Graduation week has special meaning to me as a university professor: It signals the end of my time with my students and the beginning of their new professional careers. As we end the academic year, I am remembering graduation week last summer. I spent part of my sabbatical from my university in Philadelphia at Sun Yat-sen University in the Guangdong province of southern China. The Sun Yat-sen University campus looks a lot like my own university campus during graduation time, with students clad in black graduation gowns milling around campus, many carrying bouquets of flowers and followed by misty-eyed parents and grandparents who keep stopping to snap pictures and take videos of their darling offspring. (And who can blame them for being so proud? I wept openly with pride throughout both of my children’s preschool graduations, and all they had to do to graduate was show up to class and not bite the other children.)

I had gone to China while on sabbatical at the invitation of a Chinese colleague. Prof. Zhang invited me to her school to collaborate on some research projects and to teach a two-week short course on library and other information services for youth to a mixed class of undergraduate and master’s students in the School of Information Management. I asked if I would have a translator for the lectures, but Prof. Zhang assured me the students all spoke English, English being a required subject for all Chinese students throughout middle school and high school.

Graduation photos at Sun Yat-sen

I normally don’t use PowerPoint slides for class because I think they thwart student participation, and participatory learning is a main goal of my teaching. However, I knew from working with Chinese graduate students in the U.S. that Chinese students are accustomed to more formal lecturing, so before I left for China I spent many hours creating a series of detailed PowerPoint slides. I was told that there would be a total of six class sessions, each four hours long. I planned to spend half of the sessions lecturing on theories of child and adolescent development, and half on research into how children and teens interact with information technologies. These are topics I have taught for many years; it would be a snap to teach the course.

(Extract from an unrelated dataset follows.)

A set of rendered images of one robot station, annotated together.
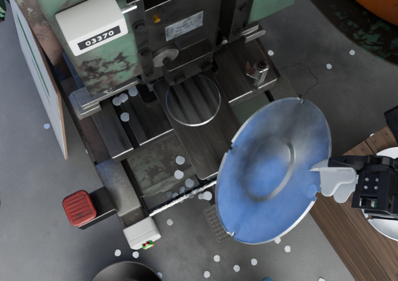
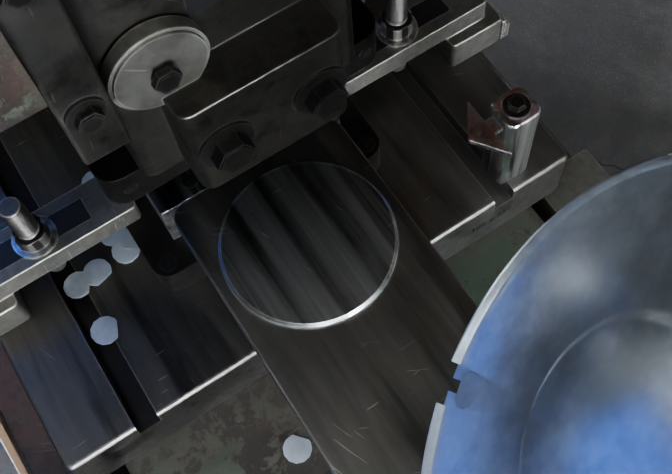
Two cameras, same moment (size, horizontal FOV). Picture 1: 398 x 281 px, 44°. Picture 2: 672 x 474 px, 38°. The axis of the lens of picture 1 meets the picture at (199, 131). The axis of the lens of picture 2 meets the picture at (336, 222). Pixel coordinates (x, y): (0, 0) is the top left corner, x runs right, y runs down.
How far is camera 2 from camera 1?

My class was held on East Campus, several miles from South Campus where my hotel was located. East Campus is much more modern than South Campus, with gleaming stone and glass buildings and lush, sub-tropical flowering plants all over the campus grounds.

East campus

I walked into class the first day anxious to see my students. Judging from the looks of them, I guessed that about six were undergrads and about eight were master’s students. I stood at the front of the room and introduced myself. I asked the students to go around the room to introduce themselves to me, but they stared back at me mutely. I tried asking a couple of them their names, but they didn’t respond.

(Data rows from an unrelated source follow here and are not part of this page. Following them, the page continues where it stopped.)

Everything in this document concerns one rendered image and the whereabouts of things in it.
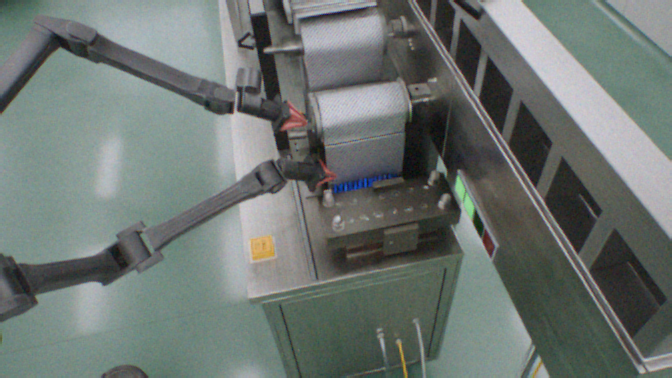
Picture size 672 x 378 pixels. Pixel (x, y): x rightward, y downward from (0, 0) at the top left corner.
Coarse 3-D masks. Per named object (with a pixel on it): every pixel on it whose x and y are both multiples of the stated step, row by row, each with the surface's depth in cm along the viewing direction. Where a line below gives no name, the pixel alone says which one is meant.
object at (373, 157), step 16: (336, 144) 141; (352, 144) 142; (368, 144) 143; (384, 144) 145; (400, 144) 146; (336, 160) 146; (352, 160) 147; (368, 160) 149; (384, 160) 150; (400, 160) 152; (352, 176) 153; (368, 176) 154
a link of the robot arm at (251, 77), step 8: (240, 72) 134; (248, 72) 134; (256, 72) 135; (240, 80) 134; (248, 80) 133; (256, 80) 134; (224, 88) 129; (256, 88) 134; (216, 96) 128; (224, 96) 129; (232, 96) 129; (232, 104) 131; (232, 112) 135
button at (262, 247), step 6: (252, 240) 155; (258, 240) 154; (264, 240) 154; (270, 240) 154; (252, 246) 153; (258, 246) 153; (264, 246) 153; (270, 246) 153; (252, 252) 152; (258, 252) 151; (264, 252) 151; (270, 252) 151; (252, 258) 151; (258, 258) 152; (264, 258) 152
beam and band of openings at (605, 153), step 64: (448, 0) 125; (512, 0) 100; (512, 64) 92; (576, 64) 85; (512, 128) 98; (576, 128) 76; (576, 192) 91; (640, 192) 66; (576, 256) 83; (640, 256) 67; (640, 320) 75
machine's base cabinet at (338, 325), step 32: (352, 288) 153; (384, 288) 157; (416, 288) 161; (448, 288) 165; (288, 320) 159; (320, 320) 164; (352, 320) 168; (384, 320) 173; (288, 352) 176; (320, 352) 182; (352, 352) 188; (416, 352) 200

I started to get nervous. My teaching style leans heavily on conversations with students. If no one else was going to talk, it was going to be a long, painful four hours. And it was hot in the room. Really, really hot.

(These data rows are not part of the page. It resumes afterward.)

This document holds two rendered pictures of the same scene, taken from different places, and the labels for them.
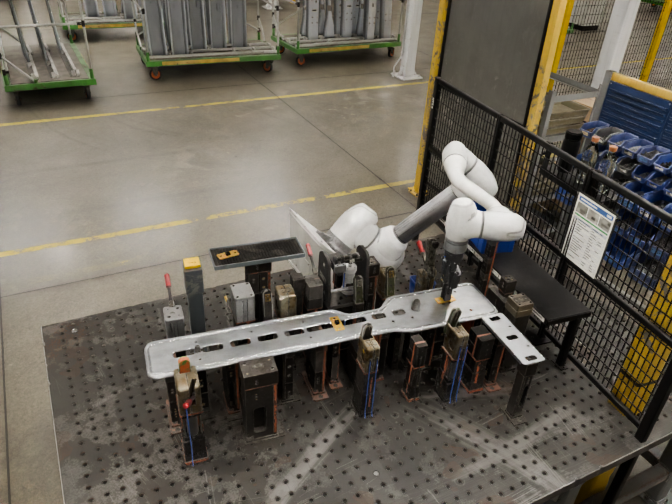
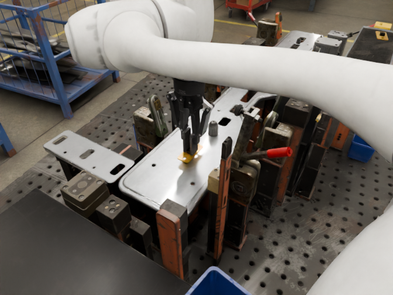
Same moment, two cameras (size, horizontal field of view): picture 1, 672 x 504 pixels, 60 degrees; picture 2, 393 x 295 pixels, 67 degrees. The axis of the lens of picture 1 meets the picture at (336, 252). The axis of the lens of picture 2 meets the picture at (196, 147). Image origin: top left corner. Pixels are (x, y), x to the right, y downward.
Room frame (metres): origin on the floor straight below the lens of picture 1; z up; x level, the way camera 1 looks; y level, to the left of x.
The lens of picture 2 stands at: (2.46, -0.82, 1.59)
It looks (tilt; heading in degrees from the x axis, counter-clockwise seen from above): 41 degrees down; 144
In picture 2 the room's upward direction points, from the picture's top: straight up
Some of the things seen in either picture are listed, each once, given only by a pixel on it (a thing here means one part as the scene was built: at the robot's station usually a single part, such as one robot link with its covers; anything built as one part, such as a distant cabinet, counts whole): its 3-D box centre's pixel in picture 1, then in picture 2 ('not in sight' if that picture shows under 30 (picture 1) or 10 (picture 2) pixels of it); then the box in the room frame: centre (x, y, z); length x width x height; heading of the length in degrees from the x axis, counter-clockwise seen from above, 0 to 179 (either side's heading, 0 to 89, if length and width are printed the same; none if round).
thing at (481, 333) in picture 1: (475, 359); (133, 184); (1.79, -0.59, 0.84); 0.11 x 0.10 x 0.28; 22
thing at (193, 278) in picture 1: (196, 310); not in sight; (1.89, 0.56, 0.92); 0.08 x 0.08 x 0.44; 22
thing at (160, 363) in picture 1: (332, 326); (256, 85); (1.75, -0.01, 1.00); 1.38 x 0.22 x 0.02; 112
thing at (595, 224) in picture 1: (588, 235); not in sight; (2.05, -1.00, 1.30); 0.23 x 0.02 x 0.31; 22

I had planned to pepper my lectures with short Youtube videos to break up the monotony — a video on the developmental value of play, one on the importance of dialogic reading, and so on. I walked over to the computer at the front of the class and clicked on the link to the first video. A warning message in Chinese appeared on the screen. I had forgotten that the Chinese government blocks Youtube. None of the videos I had selected were usable.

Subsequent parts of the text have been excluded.